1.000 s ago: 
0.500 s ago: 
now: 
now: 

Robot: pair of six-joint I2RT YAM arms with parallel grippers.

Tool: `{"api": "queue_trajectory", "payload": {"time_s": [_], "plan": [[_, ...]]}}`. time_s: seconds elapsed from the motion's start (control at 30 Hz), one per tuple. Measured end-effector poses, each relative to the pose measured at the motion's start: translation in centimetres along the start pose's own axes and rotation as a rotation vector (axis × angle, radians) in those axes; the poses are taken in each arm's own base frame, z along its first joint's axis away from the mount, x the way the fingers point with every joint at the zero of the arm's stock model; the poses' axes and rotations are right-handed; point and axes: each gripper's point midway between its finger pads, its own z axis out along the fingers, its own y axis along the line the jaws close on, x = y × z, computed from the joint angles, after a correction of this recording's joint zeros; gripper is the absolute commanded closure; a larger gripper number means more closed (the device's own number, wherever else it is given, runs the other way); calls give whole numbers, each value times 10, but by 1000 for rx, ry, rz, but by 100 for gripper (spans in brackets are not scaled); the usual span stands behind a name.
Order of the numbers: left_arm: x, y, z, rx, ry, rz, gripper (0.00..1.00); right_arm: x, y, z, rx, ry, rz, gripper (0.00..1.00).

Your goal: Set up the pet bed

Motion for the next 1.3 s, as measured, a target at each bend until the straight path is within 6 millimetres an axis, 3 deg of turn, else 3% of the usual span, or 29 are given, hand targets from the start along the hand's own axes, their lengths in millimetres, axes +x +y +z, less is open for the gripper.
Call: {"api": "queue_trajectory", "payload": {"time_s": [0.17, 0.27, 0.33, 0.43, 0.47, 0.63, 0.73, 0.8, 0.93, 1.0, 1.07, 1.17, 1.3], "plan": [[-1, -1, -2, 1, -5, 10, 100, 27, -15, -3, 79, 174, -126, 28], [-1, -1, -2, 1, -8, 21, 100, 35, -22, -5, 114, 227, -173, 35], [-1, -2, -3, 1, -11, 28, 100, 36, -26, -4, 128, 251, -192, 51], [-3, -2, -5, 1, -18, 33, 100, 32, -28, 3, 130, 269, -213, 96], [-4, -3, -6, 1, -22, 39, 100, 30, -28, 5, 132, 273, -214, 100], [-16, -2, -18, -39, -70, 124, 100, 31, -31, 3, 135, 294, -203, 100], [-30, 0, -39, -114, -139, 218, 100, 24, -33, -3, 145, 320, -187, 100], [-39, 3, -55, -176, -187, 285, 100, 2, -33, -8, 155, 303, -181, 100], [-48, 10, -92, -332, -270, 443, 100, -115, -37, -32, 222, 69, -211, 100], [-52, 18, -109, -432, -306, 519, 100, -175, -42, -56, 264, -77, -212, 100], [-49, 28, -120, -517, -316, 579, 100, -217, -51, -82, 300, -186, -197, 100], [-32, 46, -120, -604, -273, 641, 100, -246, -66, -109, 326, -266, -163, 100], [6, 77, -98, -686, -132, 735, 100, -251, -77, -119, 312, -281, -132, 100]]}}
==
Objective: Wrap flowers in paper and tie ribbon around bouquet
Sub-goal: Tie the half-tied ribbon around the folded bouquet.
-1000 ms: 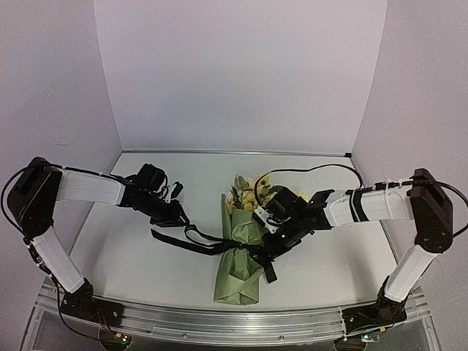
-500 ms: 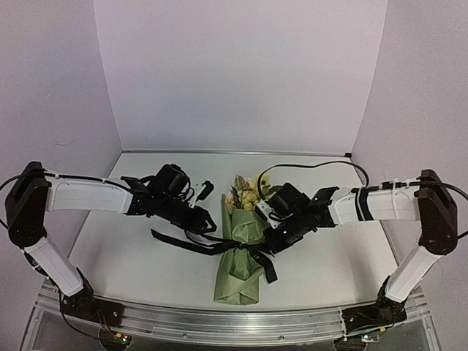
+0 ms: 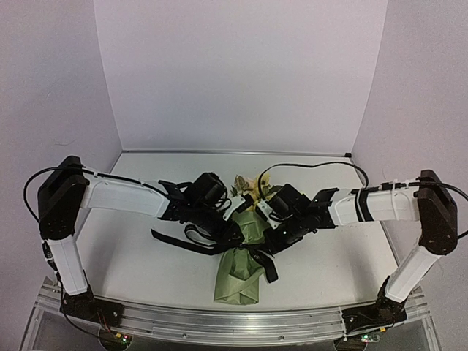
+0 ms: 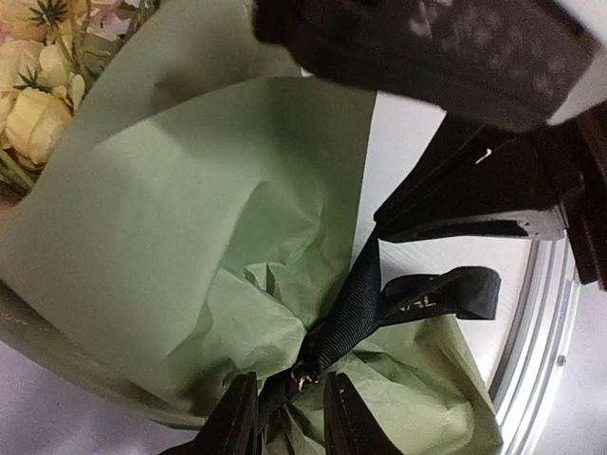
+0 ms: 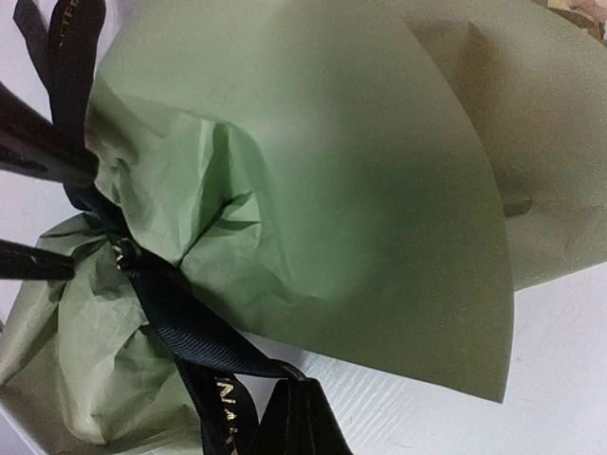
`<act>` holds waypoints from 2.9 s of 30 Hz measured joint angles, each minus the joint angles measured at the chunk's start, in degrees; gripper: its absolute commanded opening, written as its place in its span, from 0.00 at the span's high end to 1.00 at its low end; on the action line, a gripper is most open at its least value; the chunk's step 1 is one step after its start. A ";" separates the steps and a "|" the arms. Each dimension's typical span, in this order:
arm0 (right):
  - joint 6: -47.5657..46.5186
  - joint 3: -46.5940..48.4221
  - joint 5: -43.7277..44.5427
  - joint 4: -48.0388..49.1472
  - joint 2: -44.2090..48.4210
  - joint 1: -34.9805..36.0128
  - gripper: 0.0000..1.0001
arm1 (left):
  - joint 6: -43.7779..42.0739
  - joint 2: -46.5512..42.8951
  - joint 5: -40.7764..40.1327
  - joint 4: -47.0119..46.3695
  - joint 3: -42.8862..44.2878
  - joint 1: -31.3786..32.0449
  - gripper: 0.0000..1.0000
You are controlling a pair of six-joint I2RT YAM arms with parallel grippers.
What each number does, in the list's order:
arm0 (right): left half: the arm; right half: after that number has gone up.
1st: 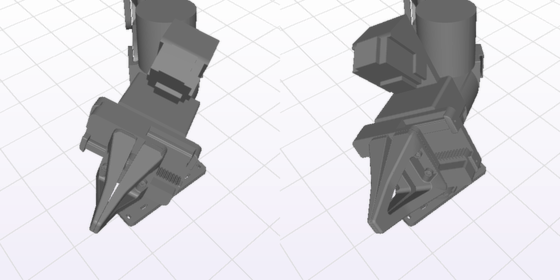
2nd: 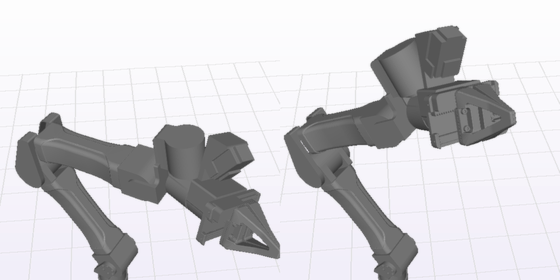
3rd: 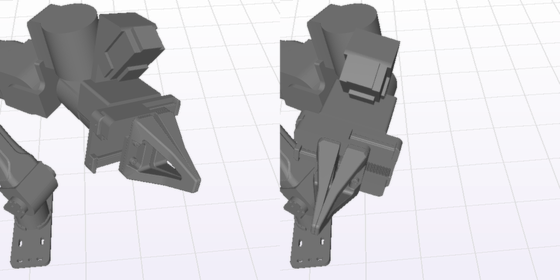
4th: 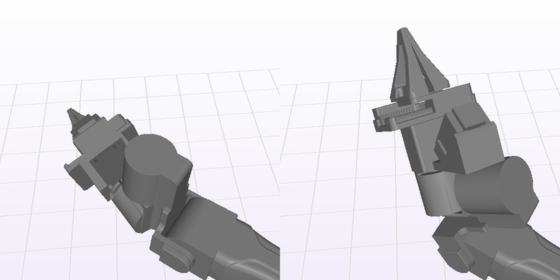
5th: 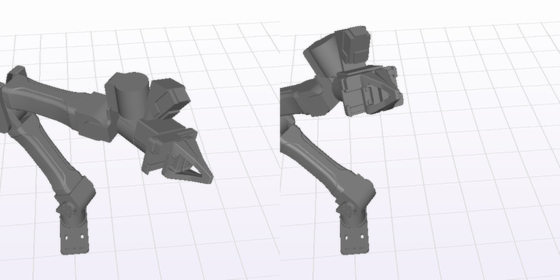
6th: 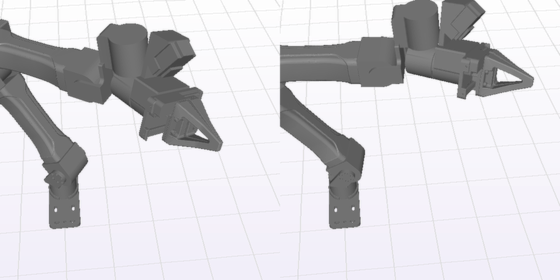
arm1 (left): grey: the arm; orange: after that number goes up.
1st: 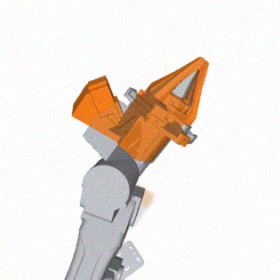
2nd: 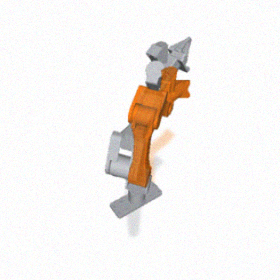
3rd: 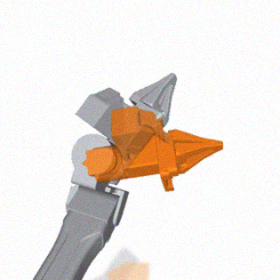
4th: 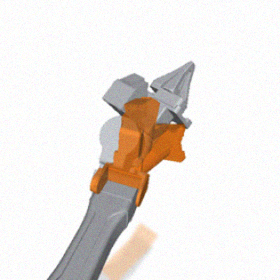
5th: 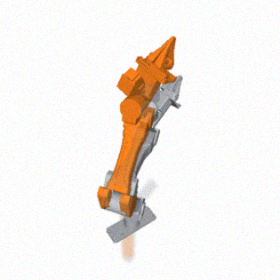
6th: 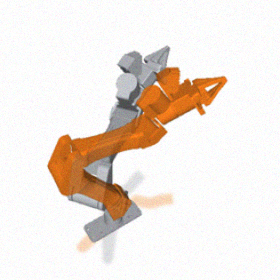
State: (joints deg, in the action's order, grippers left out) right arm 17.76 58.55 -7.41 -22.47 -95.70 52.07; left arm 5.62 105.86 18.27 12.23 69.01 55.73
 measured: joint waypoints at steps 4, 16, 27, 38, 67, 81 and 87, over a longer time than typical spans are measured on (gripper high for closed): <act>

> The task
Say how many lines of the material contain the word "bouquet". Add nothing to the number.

> Output for this task
2